About this exercise
Quote the entries below from the line with "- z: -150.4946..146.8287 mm" through the line with "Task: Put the", both ends included, and only those lines.

[Material provided Boundary: Start]

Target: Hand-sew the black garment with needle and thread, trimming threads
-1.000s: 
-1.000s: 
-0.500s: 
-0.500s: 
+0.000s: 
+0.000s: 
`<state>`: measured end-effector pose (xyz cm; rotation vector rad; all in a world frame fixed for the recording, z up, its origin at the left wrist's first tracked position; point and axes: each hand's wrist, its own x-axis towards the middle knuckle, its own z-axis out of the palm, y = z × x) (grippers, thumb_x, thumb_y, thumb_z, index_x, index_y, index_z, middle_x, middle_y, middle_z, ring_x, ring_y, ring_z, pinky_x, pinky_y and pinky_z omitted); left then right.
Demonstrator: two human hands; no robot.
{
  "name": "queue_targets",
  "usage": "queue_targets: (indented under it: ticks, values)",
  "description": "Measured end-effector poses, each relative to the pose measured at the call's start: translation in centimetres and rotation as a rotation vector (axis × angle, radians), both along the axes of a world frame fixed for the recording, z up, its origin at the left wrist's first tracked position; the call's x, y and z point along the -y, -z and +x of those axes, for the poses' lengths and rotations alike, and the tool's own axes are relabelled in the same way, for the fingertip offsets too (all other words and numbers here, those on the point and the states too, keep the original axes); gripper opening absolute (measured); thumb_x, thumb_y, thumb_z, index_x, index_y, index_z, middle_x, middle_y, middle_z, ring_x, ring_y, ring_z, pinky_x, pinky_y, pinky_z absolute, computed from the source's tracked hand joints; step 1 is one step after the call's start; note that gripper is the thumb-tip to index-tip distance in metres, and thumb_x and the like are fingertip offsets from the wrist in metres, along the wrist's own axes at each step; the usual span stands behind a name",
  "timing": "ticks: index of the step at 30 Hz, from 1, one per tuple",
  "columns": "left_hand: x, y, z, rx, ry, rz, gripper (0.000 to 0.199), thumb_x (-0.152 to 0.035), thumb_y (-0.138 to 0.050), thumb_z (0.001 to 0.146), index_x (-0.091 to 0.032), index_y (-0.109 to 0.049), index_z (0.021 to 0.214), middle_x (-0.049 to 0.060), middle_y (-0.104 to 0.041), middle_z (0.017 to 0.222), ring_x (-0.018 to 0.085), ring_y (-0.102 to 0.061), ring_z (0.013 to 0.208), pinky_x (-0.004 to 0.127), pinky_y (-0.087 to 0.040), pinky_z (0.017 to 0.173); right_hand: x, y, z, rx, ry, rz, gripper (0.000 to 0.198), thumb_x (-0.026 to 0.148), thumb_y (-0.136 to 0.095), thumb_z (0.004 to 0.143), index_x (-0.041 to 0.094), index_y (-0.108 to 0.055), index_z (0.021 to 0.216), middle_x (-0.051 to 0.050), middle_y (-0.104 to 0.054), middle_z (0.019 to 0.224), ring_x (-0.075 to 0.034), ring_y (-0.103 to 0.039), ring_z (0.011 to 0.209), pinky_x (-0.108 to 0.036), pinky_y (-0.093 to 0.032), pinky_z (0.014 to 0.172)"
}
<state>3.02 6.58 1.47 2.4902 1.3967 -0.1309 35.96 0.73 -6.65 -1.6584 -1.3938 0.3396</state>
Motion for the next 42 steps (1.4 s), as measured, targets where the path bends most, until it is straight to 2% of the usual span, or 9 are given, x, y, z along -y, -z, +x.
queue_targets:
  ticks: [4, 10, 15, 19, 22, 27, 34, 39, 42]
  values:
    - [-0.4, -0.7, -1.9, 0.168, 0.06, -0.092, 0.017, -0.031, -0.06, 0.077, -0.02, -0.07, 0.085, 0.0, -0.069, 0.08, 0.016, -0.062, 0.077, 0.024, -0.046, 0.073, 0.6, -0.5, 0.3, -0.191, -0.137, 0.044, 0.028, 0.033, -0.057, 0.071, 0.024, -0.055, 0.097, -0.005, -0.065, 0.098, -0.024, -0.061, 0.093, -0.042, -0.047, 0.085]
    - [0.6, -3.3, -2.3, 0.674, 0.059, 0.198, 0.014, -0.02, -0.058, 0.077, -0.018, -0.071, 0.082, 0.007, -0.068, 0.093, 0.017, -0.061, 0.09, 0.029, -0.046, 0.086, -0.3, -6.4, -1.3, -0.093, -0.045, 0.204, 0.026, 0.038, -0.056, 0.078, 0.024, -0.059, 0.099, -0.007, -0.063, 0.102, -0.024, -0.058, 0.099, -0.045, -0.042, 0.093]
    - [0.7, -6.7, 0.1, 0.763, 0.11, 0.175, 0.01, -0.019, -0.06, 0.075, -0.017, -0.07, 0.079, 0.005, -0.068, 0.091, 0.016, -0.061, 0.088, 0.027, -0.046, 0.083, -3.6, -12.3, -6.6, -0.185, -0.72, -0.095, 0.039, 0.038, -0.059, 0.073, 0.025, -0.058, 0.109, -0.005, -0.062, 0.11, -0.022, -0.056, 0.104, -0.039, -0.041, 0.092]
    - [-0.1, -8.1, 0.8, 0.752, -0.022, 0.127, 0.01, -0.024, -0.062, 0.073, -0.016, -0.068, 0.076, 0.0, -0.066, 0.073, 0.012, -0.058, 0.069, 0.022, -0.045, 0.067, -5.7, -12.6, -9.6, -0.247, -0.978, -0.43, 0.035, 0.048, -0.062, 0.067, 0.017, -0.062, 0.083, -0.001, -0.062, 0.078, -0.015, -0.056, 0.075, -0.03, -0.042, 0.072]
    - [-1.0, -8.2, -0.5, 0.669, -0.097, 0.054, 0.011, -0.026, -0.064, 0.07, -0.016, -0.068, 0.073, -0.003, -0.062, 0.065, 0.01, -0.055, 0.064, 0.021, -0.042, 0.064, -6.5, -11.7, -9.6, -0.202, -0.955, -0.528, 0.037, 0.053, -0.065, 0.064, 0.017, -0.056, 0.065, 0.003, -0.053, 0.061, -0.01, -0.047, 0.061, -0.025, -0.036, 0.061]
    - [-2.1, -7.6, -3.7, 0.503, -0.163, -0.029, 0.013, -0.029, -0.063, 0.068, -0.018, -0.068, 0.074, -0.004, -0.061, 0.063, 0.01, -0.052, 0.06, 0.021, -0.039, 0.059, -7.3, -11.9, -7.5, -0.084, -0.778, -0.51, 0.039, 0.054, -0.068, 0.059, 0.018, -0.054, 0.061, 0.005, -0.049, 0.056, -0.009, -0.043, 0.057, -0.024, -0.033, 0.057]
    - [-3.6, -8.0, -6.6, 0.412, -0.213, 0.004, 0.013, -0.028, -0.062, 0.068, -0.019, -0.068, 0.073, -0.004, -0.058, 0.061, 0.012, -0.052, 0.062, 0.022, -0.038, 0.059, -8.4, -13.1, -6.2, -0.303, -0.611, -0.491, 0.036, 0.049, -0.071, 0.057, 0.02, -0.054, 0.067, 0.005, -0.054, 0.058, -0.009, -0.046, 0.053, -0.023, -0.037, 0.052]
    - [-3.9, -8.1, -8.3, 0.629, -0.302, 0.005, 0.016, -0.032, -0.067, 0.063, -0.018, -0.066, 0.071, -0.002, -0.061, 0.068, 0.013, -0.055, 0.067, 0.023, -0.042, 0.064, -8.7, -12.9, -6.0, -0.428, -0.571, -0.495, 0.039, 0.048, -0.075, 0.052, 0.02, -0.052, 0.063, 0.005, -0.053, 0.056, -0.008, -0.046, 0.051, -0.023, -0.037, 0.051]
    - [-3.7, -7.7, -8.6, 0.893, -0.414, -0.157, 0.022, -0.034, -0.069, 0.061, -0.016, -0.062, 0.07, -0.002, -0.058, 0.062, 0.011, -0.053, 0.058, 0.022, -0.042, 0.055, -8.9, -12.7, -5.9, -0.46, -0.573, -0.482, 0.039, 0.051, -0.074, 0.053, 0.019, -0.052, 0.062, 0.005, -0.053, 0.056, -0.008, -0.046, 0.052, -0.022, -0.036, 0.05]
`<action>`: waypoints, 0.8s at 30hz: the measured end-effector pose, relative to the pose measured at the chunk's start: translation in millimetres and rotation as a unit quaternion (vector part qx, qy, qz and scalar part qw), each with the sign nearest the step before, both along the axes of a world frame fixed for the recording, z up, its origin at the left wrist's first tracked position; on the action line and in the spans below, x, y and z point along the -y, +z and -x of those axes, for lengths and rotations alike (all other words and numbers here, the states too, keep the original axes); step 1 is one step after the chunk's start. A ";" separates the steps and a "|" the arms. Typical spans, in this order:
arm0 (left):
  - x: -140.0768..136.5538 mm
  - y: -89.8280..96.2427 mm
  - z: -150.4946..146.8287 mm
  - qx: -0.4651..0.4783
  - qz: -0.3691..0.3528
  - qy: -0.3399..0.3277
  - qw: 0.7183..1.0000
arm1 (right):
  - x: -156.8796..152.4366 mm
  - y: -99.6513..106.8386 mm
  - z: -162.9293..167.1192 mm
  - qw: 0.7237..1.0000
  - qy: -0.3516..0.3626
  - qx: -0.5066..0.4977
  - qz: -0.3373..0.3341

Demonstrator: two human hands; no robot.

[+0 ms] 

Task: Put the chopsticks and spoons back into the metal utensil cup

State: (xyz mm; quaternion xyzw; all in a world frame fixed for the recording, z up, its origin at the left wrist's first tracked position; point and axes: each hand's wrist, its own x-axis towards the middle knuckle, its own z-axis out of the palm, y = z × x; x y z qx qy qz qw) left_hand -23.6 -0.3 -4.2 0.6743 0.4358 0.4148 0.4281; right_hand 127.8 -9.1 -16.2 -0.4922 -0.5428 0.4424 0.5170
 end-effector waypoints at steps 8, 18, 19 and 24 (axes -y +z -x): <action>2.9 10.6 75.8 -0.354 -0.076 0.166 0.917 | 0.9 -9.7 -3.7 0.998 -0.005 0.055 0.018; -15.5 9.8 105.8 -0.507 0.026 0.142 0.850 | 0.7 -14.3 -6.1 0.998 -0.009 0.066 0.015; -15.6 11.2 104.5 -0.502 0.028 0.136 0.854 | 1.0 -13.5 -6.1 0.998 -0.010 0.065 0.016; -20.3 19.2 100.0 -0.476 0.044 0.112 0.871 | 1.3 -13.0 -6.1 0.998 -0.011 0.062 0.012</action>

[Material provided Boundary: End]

Response to the exercise
  - z: -150.4946..146.8287 mm
  - qx: -0.4651..0.4783
  - qz: -0.3691..0.3528
  - qy: -0.3399..0.3277
  - qw: 0.7183..1.0000
arm1 (right):
  - x: -156.8796..152.4366 mm
  - y: -99.6513..106.8386 mm
  - z: -162.9293..167.1192 mm
  - qw: 0.7237..1.0000
  - qy: -0.3516..0.3626
  - qx: -0.5066..0.4977
  - qz: -0.3373..0.3341

Demonstrator: two human hands; no robot.

[+0 ms] 

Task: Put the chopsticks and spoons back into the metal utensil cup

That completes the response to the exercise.